Kilgour ‘sad’ as Four Seasons falls into administration

Robert Kilgour

Saddened: Robert Kilgour is not surprised by the problems at Four Seasons (pic: Terry Murden)


 

Robert Kilgour, the Scottish businessman who founded the Four Seasons Health Care company, said he is “very sad” to hear it has collapsed into administration.

The company is one of Britain’s biggest private care home operators but has failed to reduce its £500 million debt pile. It serves about 17,000 residents and patients and employs 22,000 staff at 253 homes, including 30 in Scotland.

Alvarez & Marsal (A&M) is handling the administration, which is the biggest in the care homes sector since Southern Cross collapsed in 2011. It is hoped a buyer can be found.

Mr Kilgour set up Four Seasons in 1989 and sold it is 2004 when he set up Renaissance Care. He sold his remaining stake in Four Seasons a year later.




He said:  “Very sad to hear this but it was probably inevitable given the large debt pile involved, the tough trading conditions and the current care funding climate.

“However my very best wishes go out to all of the hard working staff at Four Seasons who are doing such a great job caring for all the vulnerable elderly residents involved in very difficult circumstances.”

Terra Firma Capital Partners, the private equity vehicle headed by financier Guy Hands, paid £825m for Four Seasons in 2012. A large proportion of its debt is now held by H/2 Capital Partners, a US-based hedge fund which is tipped to buy the business.

Union says ‘tip of iceberg’

GMB Scotland senior organiser Drew Duffy said: “This is yet another case in point of the crisis in our care sector. Our immediate priority is the safeguard of our members’ jobs and conditions across Four Seasons homes in Scotland and to help tackle any uncertainty for an estimated 1,800 service users and their families.

“That’s why we have asked for an urgent meeting with the Scottish Government and COSLA representatives.
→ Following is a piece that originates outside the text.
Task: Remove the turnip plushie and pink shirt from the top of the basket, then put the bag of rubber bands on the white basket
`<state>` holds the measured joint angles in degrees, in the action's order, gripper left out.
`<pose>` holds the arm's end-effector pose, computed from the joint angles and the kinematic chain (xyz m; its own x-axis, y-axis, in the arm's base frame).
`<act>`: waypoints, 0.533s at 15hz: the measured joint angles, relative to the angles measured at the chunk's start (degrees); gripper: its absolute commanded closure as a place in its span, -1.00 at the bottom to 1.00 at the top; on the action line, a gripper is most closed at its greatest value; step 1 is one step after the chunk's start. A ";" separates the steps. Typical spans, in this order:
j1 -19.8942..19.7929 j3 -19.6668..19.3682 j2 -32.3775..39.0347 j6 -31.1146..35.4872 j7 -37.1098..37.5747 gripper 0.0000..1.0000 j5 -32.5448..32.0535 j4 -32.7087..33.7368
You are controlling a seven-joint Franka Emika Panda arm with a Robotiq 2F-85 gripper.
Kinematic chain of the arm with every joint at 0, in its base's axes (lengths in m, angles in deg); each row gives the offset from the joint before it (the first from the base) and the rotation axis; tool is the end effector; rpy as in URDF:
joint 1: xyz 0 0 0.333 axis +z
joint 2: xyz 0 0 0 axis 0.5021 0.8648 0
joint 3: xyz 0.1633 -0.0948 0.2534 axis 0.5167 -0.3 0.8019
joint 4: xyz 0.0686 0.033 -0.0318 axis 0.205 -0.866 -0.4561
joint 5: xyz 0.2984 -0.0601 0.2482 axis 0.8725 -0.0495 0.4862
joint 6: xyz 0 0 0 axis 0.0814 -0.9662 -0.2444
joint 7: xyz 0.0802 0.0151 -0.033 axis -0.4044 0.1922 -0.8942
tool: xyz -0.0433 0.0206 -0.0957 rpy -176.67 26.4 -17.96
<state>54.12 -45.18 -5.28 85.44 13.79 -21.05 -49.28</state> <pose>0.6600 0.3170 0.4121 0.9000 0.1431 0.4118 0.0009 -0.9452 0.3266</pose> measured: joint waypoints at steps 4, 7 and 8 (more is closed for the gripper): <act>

We will also continue to work with our union across the rest of the UK and in our engagements with the employer, administrators and the UK Government.

“Four Seasons is just the tip of the iceberg and there is a far wider debate that needs to be had about the sustainability of our care sector in its present form.

“Let’s be clear that the public purse is largely funding these failing providers and the financiers behind them, while the rights of workers at the coal face, mainly low paid women, are constantly under attack. This is a toxic mix for staff and service users alike.

“If we leave this unchallenged then we will only continue to revisit the problems we are facing today in Four Seasons elsewhere in the sector. This must stop and the sector must change.”

Care at risk

Scottish Liberal Democrat health spokesperson Alex Cole-Hamilton said: “This will be a deeply worrying time for hundreds of Four Seasons residents and staff. People’s jobs and people’s care is being put at risk.

“Both Conservative and SNP governments have repeatedly delayed confronting the funding and structural problems in social care. This is further evidence that the contemporary model of social care in a care home setting is in fundamental need of a rethink.

“We need an effective and efficient NHS and care system which will be there for our loved ones when they need it. Instead we have people stuck in hospital for up to 600 days after doctors declared them ready to leave because community care packages simply aren’t available. That kind of experience has a devastating impact on people’s physical and mental health.”